2 Prepare the ground

NaNoWriMo happens in November each year. For me, the trick was to prepare the ground in many ways so it was a natural thing to write steadily each day for this month. This means knowing your topic and focus and the shape of your work. I’ve tried NaNoWriMo before and started with a novel but I had a lot of trouble. I don’t think it was the right piece for me at that time. Prepare the ground by knowing what you are writing and why. Some preliminary research will help to make the most of your writing time invested. And know it doesn’t have to be a novel. Whilst NaNoWriMo does focus on getting novels written and this is great, you can still use the framework and sense of urgency to make progress on other works. These might be memoir, personal narrative and non-fiction. I hope to write a novel next time around from these learnings.

3 Make a plan and have an outline

You could dive in cold without a plan and that might work best as a preference for some. There’s always that dichotomy between plotters and pantsers (who fly by the seat of same). But I think for most people some form of planning helps. I knew what I was going to write and where I was going this month.  I’ve had an outline for this piece of work for a while, adding to it as I thought of new angles and connections. I had an outline on paper in a mind map form and knew the main chapters and key points I wanted to cover. It was easy to transfer that outline to Scrivener as pieces of the plan to focus on. Having worked with Scrivener for my ’36 Books’ work, I had a basic working knowledge of how to make a plan that used this software to its potential.

4 Structure and the big picture helps you be flexible

Having that outline and the big picture helps me know the overall map and where I’m going. With it all there in Scrivener as a detailed plan of content, I can write whichever part feels right to me for that day. Each part is a chunk of approximately 1667 words I write whenever it feels right. I can draw on books I’m reading and my intuitive tarot work, podcasts I’m listening to, what’s in my head and feelings, to focus in on the piece that is calling my heart today. And you could do this with fiction or non-fiction. The structure and process help you be flexible and write according to your heart rather than having to be linear in your approach.

NaNoWriMo

5 Work with your intuition and its tools 

Whilst structure is great, working with your intuition is fabulous too. So a balance between yin and yang, between flowing and structuring works very well. In my work with tarot and oracle each morning, I am tapping intuitively into the guidance beneath the surface of my attention. This can help me with zeroing in on where to write.

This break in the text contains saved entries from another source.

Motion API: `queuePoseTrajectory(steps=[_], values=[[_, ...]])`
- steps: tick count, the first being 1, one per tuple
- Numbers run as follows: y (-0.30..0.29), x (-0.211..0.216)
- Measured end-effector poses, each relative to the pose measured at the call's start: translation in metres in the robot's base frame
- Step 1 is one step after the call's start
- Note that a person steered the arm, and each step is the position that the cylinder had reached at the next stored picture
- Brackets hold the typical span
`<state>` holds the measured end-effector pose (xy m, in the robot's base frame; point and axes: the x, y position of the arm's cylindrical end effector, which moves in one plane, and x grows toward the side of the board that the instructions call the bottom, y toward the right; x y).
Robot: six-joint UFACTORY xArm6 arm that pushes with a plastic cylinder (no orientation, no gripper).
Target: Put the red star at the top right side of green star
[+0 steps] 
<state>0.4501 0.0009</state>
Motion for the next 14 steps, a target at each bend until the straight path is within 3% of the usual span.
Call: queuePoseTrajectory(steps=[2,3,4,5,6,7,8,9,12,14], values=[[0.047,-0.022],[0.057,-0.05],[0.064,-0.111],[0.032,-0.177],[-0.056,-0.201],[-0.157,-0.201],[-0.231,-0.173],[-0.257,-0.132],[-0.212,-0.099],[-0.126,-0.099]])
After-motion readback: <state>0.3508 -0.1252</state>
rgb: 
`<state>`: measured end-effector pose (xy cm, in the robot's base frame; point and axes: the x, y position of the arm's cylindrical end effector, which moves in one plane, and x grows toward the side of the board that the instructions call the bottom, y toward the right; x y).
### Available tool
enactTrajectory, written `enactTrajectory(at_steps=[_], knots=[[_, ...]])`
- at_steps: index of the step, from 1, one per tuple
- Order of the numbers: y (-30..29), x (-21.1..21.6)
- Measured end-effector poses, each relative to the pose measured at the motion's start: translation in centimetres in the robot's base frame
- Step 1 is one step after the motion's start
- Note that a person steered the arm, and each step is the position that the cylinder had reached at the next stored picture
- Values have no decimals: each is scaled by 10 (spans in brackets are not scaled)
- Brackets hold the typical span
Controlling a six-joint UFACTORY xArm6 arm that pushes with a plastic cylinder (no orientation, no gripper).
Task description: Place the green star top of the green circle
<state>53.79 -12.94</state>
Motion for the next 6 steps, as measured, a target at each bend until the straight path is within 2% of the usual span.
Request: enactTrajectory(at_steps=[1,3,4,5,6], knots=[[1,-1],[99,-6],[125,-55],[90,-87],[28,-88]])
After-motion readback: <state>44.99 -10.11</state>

For example, yesterday’s Tarot Narrative was about structure and order but being non-attached to outcomes. I was drawn to a quote from Danielle LaPorte in ‘White Hot Truth’:

Desire. Let go. Expect. Trust. All in, and unattached. It’s the paradox of manifestation.

As a result, my writing for yesterday for my book and NaNoWriMo then focused on being nonattached to outcomes in our work in self-leadership. So going with the flow of our intuition, with whatever tools we use, can be valuable inspiration pointing the way.

6 Connect with mentors and coaches

A key part of my strategy for preparing the ground was seeking out coaches and mentors. This helps you with your writing and also working out its place and processes. For example, as part of my Beautiful You certification as a Life Coach, I needed to undergo coaching myself with a certified Beautiful You Life Coach. So I chose to work with a Life Coach who specialises in getting writing done, Caroline Donahue. Caroline is also a Life Coach and Writer, so this was really valuable for working out where these pieces fit and how they guide each other. I reaffirmed that writing is the authentic heart of my business. This earlier connection with a coach helped lay the foundation for my work now. Plus I’ve built up my connection with writing mentors and coaches over time through reading, podcasts, ecourses and online linkage. (see #1 the village!)

UPDATE 2 November, 2021: I’ll be offering a community writing program in 2022 in collaboration with another writing teacher so watch out for news on this via Instagram.

7 Skill up via self-learning (find out what you need to know and do it)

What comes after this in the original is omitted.